Worldbuilding



From three of the most interesting things I've read recently and, thus, started thinking about together...

M. John Harrison:
A world can be built in a sentence, but epic fantasy doesn’t want that. At the same time, it isn’t really baggy or capacious, like Pynchon or Gunter Grass. It has no V. It has no Dog Years. It has no David Foster Wallace. It isn’t a generous genre. The same few stolen cultures & bits of history, the same few biomes, the same few ideas about things. It’s a big bag but there isn’t much in it. With deftness, economy of line, good design, compression & use of modern materials, you could ram it full of stuff. You could really build a world. But for all the talk, that’s not what that kind of fantasy wants. It wants to get away from a world. This one.

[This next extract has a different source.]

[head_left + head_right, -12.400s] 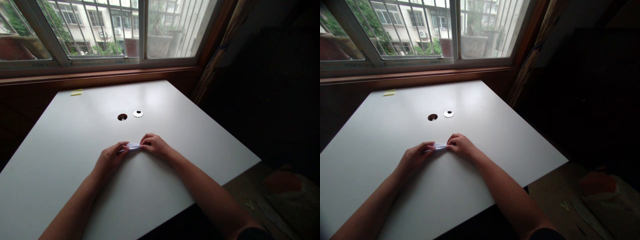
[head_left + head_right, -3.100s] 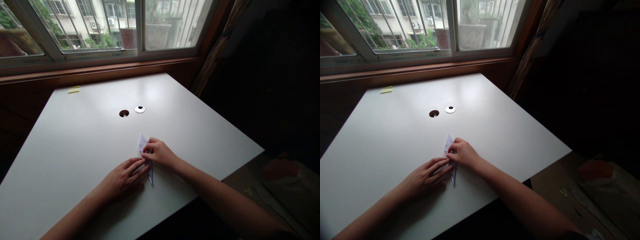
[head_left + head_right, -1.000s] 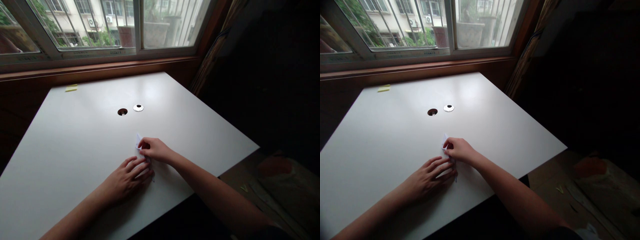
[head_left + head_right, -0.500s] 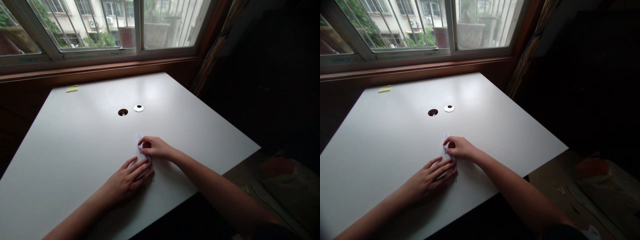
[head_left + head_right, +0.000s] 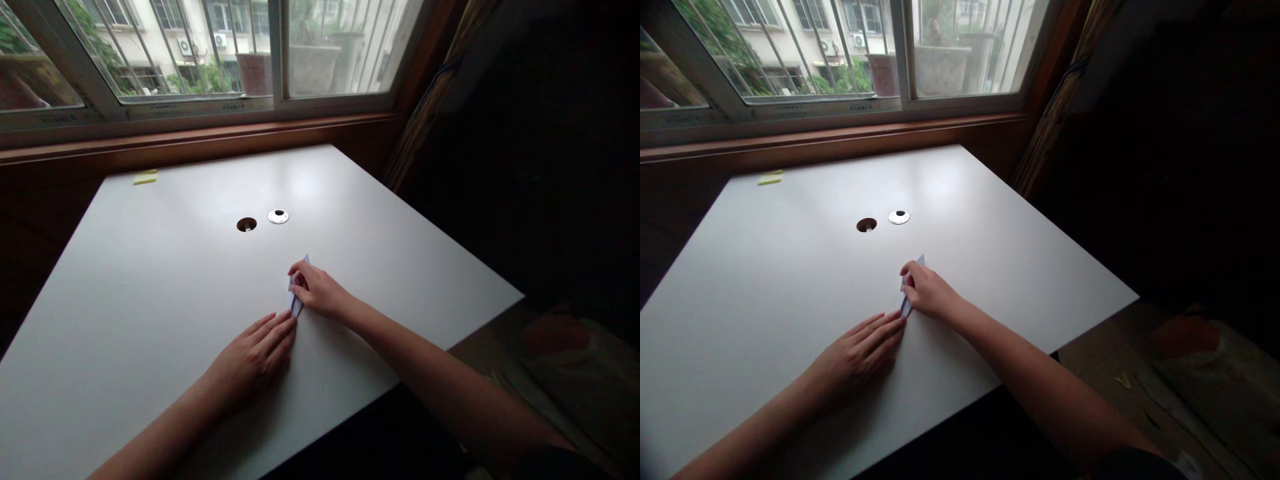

Ian Sales on Leviathan Wakes by James S.A. Corey:
There are some 150 million people living in the Asteroid Belt. The greatest concentration is six million in the tunnels inside the dwarf planet Ceres. There is no diversity. There is passing mention of nationalities other than the authors’ own – and a bar the characters frequent plays banghra music – but the viewpoint cast are American in outlook and presentation. Ceres itself is like some inner city no-go zone, with organised crime, drug-dealing, prostitution, under-age prostitution, endemic violence against women, subsistence-level employment… Why? It’s simply not plausible. Why would a space-based settlement resemble the worst excesses of some bad US TV crime show? The Asteroid Belt is not the Wild West, criminals and undesirables can’t simply wander in of their own accord and set up shop. Any living space must be built and maintained and carefully controlled, and everything in it must in some way contribute. A space station is much like an oil rig in the North Sea – and you don’t get brothels on oil rigs.

Further, what does all this say about gender relations in the authors’ vision of the twenty-second century? That women still are second-class citizens. One major character’s boss is a woman, and another’s executive officer is also female. But that female boss plays only a small role, and everything the XO does she does because she has the male character’s permission to do so (and it’s not even a military spaceship).

Paul Di Filippo on Through the Valley of the Nest of Spiders by Samuel R. Delany:
Given that the book achieves liftoff into SF territory halfway through, you need to know that Delany does not stint on his speculative conceits. His hand is as sure as of old. The future history he creates is genuinely insightful and innovative. But it’s always background, half-seen. Because our heroes are living in a semi-rural backwater and are self-professed “Luddites,” their mode of life is more archaic than the lifestyles of others. But the shifting world keeps bumping up against them, rather in the manner of Haldeman’s The Forever War. Eric and Shit move ahead almost in a series of discontinuous jumps, waking up at random moments like Haldeman’s returning soldiers to find the world growing stranger and less comprehensible and less welcoming around them. It’s as if they are riding a time machine whose intervals of travel are ever-increasing. By the end of the book, the two ancient lovers are relics, fossils, and the mutant children who, in a sense their actions helped birth, are golden-eyed and alien.

Delany’s focus on such humble men—both Eric and Shit proclaim their lives to have been full and happy and joyous, but ultimately inconsequential, and no other character beside Robert Kyle is a Bigtime Player, and he’s mostly offstage—is the ultimate enactment of the goals discussed in Ursula Le Guin’s essay “Science Fiction and Mrs. Brown”. No wars, no heists, no inventions, no high drama, no bigger-than-life supermen propel this story. To pervert the title of Aaron Copland’s famous work, it’s a “Fanfare for the Common Horndog.” And yet by this very limitation, by the intensity with which Delany inhabits the simple lives of his heroes, the book assumes that majesty which all eternal and humble things acquire, when seen a-right.